▶ **WORK ITEM**: Any pictures in the records below should be skipped; write out everything else exactly.
%%
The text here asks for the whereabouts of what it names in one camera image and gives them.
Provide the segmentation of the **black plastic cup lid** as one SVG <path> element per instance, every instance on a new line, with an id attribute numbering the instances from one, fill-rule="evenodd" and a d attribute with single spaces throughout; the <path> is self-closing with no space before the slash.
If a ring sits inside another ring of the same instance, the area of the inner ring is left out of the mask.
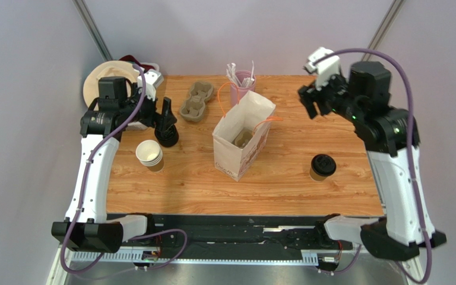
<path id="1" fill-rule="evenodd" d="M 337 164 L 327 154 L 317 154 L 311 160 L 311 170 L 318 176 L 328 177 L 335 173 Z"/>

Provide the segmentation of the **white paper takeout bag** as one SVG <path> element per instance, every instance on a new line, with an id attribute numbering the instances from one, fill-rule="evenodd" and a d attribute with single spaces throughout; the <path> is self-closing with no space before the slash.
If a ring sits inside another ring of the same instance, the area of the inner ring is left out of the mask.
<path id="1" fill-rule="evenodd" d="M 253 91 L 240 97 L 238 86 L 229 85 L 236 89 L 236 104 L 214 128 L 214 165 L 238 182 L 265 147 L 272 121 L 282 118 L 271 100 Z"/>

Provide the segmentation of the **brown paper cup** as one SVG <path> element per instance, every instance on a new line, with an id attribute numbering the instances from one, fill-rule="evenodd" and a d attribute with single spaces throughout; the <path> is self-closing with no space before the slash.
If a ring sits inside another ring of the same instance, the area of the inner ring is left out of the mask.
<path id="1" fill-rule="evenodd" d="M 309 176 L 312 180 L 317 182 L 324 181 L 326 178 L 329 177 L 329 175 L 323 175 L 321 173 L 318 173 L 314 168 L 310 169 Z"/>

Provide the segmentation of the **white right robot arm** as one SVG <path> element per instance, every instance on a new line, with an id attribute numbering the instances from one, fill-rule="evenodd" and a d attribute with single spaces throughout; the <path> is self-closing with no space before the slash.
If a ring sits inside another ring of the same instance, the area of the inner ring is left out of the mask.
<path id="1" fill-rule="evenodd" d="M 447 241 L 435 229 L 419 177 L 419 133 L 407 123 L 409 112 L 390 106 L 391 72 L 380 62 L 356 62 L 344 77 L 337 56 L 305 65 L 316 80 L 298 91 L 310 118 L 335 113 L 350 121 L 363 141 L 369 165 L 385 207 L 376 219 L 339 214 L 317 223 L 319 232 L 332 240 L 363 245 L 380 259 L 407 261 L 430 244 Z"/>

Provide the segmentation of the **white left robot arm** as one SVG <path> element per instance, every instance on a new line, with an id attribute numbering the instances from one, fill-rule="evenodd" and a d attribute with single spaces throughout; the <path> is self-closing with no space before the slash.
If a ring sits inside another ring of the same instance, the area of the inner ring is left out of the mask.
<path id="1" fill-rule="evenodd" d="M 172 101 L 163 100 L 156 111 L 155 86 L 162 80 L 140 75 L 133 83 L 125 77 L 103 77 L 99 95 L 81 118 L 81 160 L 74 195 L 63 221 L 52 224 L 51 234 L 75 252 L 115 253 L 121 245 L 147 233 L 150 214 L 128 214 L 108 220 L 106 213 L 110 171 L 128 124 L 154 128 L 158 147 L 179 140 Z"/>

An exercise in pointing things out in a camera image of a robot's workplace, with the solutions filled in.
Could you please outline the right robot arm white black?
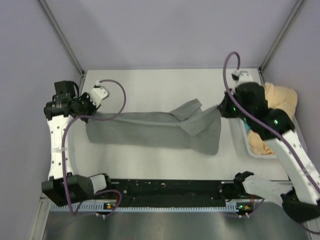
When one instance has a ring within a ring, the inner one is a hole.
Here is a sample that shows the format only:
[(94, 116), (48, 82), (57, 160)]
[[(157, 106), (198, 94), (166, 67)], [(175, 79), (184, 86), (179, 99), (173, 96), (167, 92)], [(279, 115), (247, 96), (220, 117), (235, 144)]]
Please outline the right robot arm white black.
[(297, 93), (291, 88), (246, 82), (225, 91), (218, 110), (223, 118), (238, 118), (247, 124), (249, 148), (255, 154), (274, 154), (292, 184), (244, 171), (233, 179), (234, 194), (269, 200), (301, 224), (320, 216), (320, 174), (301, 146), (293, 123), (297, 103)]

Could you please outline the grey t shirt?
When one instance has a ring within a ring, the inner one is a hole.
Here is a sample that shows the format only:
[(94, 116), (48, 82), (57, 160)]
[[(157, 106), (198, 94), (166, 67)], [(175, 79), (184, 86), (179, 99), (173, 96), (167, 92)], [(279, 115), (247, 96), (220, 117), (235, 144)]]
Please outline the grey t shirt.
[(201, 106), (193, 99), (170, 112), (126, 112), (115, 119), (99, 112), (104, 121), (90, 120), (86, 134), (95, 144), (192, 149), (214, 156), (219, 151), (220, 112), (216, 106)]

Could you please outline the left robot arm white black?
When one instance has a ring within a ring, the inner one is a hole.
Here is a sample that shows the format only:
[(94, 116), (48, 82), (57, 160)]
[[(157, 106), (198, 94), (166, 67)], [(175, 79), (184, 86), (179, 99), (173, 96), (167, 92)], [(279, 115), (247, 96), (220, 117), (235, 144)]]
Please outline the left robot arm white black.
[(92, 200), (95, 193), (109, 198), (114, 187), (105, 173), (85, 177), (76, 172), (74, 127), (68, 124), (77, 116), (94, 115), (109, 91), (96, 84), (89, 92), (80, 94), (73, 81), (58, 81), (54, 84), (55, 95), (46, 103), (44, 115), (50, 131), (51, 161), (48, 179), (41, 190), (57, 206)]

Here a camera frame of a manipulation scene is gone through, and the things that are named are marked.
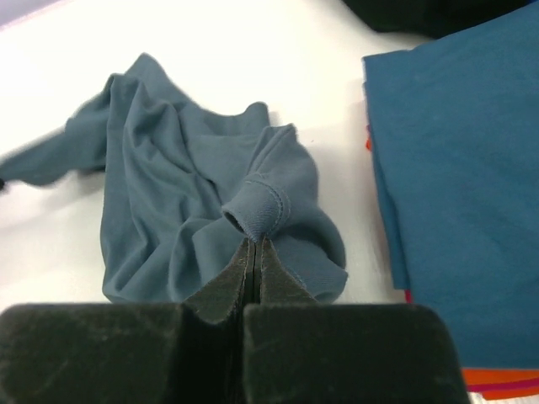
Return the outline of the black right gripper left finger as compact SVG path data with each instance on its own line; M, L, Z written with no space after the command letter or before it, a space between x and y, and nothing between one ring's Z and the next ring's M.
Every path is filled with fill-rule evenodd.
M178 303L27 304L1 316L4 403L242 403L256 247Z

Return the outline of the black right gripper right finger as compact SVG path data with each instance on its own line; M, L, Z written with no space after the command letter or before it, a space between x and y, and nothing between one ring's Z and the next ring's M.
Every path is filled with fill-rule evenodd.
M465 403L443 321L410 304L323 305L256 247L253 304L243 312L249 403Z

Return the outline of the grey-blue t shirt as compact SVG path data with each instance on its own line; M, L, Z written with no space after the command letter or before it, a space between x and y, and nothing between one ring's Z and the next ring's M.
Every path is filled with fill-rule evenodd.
%%
▶ **TASK SOLUTION**:
The text here asks for the whereabouts of what it names in one camera image and gives them.
Provide the segmentation of the **black plastic cup lid** as one SVG <path> element per instance, every instance on a new line, with an id attribute numbering the instances from one, fill-rule="evenodd" and a d attribute with single spaces throughout; the <path> is self-closing with no space before the slash.
If a ring sits inside another ring of the same instance, the area of the inner ring is left out of the mask.
<path id="1" fill-rule="evenodd" d="M 337 164 L 327 154 L 317 154 L 311 160 L 311 170 L 318 176 L 328 177 L 335 173 Z"/>

Provide the segmentation of the **white paper takeout bag** as one SVG <path> element per instance, every instance on a new line, with an id attribute numbering the instances from one, fill-rule="evenodd" and a d attribute with single spaces throughout; the <path> is self-closing with no space before the slash.
If a ring sits inside another ring of the same instance, the area of the inner ring is left out of the mask.
<path id="1" fill-rule="evenodd" d="M 253 91 L 240 97 L 238 86 L 229 85 L 236 89 L 236 104 L 214 128 L 214 165 L 238 182 L 265 147 L 272 121 L 282 118 L 271 100 Z"/>

Provide the segmentation of the **brown paper cup** as one SVG <path> element per instance, every instance on a new line, with an id attribute numbering the instances from one, fill-rule="evenodd" and a d attribute with single spaces throughout; the <path> is self-closing with no space before the slash.
If a ring sits inside another ring of the same instance, the area of the inner ring is left out of the mask.
<path id="1" fill-rule="evenodd" d="M 309 176 L 312 180 L 317 182 L 324 181 L 326 178 L 329 177 L 329 175 L 323 175 L 321 173 L 318 173 L 314 168 L 310 169 Z"/>

Provide the segmentation of the **white right robot arm** as one SVG <path> element per instance, every instance on a new line, with an id attribute numbering the instances from one, fill-rule="evenodd" and a d attribute with single spaces throughout; the <path> is self-closing with no space before the slash.
If a ring sits inside another ring of the same instance, the area of the inner ring is left out of the mask.
<path id="1" fill-rule="evenodd" d="M 447 241 L 435 229 L 419 177 L 419 133 L 407 123 L 409 112 L 390 106 L 391 72 L 380 62 L 356 62 L 344 77 L 337 56 L 305 65 L 316 80 L 298 91 L 310 118 L 335 113 L 350 121 L 363 141 L 369 165 L 385 207 L 376 219 L 339 214 L 317 223 L 319 232 L 332 240 L 363 245 L 380 259 L 407 261 L 430 244 Z"/>

Provide the segmentation of the **white left robot arm** as one SVG <path> element per instance, every instance on a new line, with an id attribute numbering the instances from one, fill-rule="evenodd" and a d attribute with single spaces throughout; the <path> is self-closing with no space before the slash.
If a ring sits inside another ring of the same instance, the area of the inner ring is left out of the mask.
<path id="1" fill-rule="evenodd" d="M 172 101 L 163 100 L 156 111 L 155 86 L 162 80 L 140 75 L 133 83 L 125 77 L 103 77 L 99 95 L 81 118 L 81 160 L 74 195 L 63 221 L 52 224 L 51 234 L 75 252 L 115 253 L 121 245 L 147 233 L 150 214 L 128 214 L 108 220 L 106 213 L 110 171 L 128 124 L 154 128 L 158 147 L 179 140 Z"/>

An exercise in pointing things out in a camera image of a robot's workplace, with the solutions filled in.
Could you please outline the right robot arm white black?
When one instance has a ring within a ring, the inner one is a hole.
Here is a sample that shows the format only:
[(94, 116), (48, 82), (57, 160)]
[[(157, 106), (198, 94), (166, 67)], [(175, 79), (184, 86), (179, 99), (173, 96), (167, 92)], [(279, 115), (247, 96), (220, 117), (235, 144)]]
Please outline the right robot arm white black.
[(297, 93), (291, 88), (246, 82), (225, 91), (218, 110), (223, 118), (238, 118), (247, 124), (249, 148), (255, 154), (274, 154), (292, 184), (244, 171), (233, 179), (234, 194), (269, 200), (301, 224), (320, 216), (320, 174), (301, 146), (293, 123), (297, 103)]

Could you please outline the grey t shirt?
When one instance has a ring within a ring, the inner one is a hole.
Here is a sample that shows the format only:
[(94, 116), (48, 82), (57, 160)]
[[(157, 106), (198, 94), (166, 67)], [(175, 79), (184, 86), (179, 99), (173, 96), (167, 92)], [(279, 115), (247, 96), (220, 117), (235, 144)]]
Please outline the grey t shirt.
[(201, 106), (193, 99), (170, 112), (126, 112), (115, 119), (99, 112), (104, 121), (90, 120), (86, 134), (95, 144), (192, 149), (214, 156), (219, 151), (220, 112), (216, 106)]

Could you please outline the left robot arm white black?
When one instance has a ring within a ring, the inner one is a hole.
Here is a sample that shows the format only:
[(94, 116), (48, 82), (57, 160)]
[[(157, 106), (198, 94), (166, 67)], [(175, 79), (184, 86), (179, 99), (173, 96), (167, 92)], [(279, 115), (247, 96), (220, 117), (235, 144)]]
Please outline the left robot arm white black.
[(92, 200), (95, 193), (109, 198), (114, 187), (105, 173), (85, 177), (76, 172), (74, 127), (68, 124), (77, 116), (94, 115), (109, 91), (96, 84), (89, 92), (80, 94), (73, 81), (58, 81), (54, 84), (55, 95), (46, 103), (44, 115), (50, 131), (51, 161), (48, 179), (41, 190), (57, 206)]

Here a camera frame of a manipulation scene is gone through, and the things that are named are marked.
Return the outline of the black right gripper left finger as compact SVG path data with each instance on its own line; M, L, Z written with no space after the command letter or before it, a space between x and y, and nothing between one ring's Z and the next ring's M.
Every path is filled with fill-rule evenodd.
M178 303L27 304L1 316L4 403L242 403L256 247Z

Return the outline of the black right gripper right finger as compact SVG path data with each instance on its own line; M, L, Z written with no space after the command letter or before it, a space between x and y, and nothing between one ring's Z and the next ring's M.
Every path is filled with fill-rule evenodd.
M465 403L443 321L410 304L323 305L256 247L253 304L243 312L249 403Z

Return the outline of the grey-blue t shirt as compact SVG path data with each instance on its own line; M, L, Z written with no space after the command letter or before it, a space between x and y, and nothing between one ring's Z and the next ring's M.
Every path is filled with fill-rule evenodd.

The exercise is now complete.